__TASK DETAILS__.
Output an exact reproduction of the data.

__THE DATA__.
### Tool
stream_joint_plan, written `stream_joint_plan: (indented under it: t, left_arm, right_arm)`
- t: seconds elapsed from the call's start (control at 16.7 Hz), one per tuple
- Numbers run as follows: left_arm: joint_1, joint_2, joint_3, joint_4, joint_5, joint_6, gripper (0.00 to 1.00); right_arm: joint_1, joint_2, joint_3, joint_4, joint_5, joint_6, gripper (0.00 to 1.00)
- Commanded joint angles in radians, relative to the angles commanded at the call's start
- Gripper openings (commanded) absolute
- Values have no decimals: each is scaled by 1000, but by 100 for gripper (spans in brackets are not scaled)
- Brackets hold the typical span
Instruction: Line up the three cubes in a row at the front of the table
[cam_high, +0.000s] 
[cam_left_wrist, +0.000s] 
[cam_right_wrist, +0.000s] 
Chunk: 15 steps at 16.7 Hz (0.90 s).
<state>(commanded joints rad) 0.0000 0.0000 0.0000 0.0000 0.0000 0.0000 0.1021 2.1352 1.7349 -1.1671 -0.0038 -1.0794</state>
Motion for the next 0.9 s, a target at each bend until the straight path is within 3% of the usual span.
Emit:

__COMPLETED EXERCISE__.
### Tool
stream_joint_plan, written `stream_joint_plan: (indented under it: t, left_arm, right_arm)`
- t: seconds elapsed from the call's start (control at 16.7 Hz), one per tuple
- Numbers run as follows: left_arm: joint_1, joint_2, joint_3, joint_4, joint_5, joint_6, gripper (0.00 to 1.00); right_arm: joint_1, joint_2, joint_3, joint_4, joint_5, joint_6, gripper (0.00 to 1.00)
- Commanded joint angles in radians, relative to the angles commanded at the call's start
- Gripper openings (commanded) absolute
- Values have no decimals: each is scaled by 1000, but by 100 for gripper (spans in brackets are not scaled)
- Brackets hold the typical span
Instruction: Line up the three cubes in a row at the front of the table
[cam_high, +0.000s] 
[cam_left_wrist, +0.000s] 
[cam_right_wrist, +0.000s] 
Chunk: 15 steps at 16.7 Hz (0.90 s).
<state>(commanded joints rad) 0.0000 0.0000 0.0000 0.0000 0.0000 0.0000 0.1021 2.1352 1.7349 -1.1671 -0.0038 -1.0794</state>
Motion for the next 0.9 s, a target at each bend until the straight path is within 3% of the usual span.
Emit:

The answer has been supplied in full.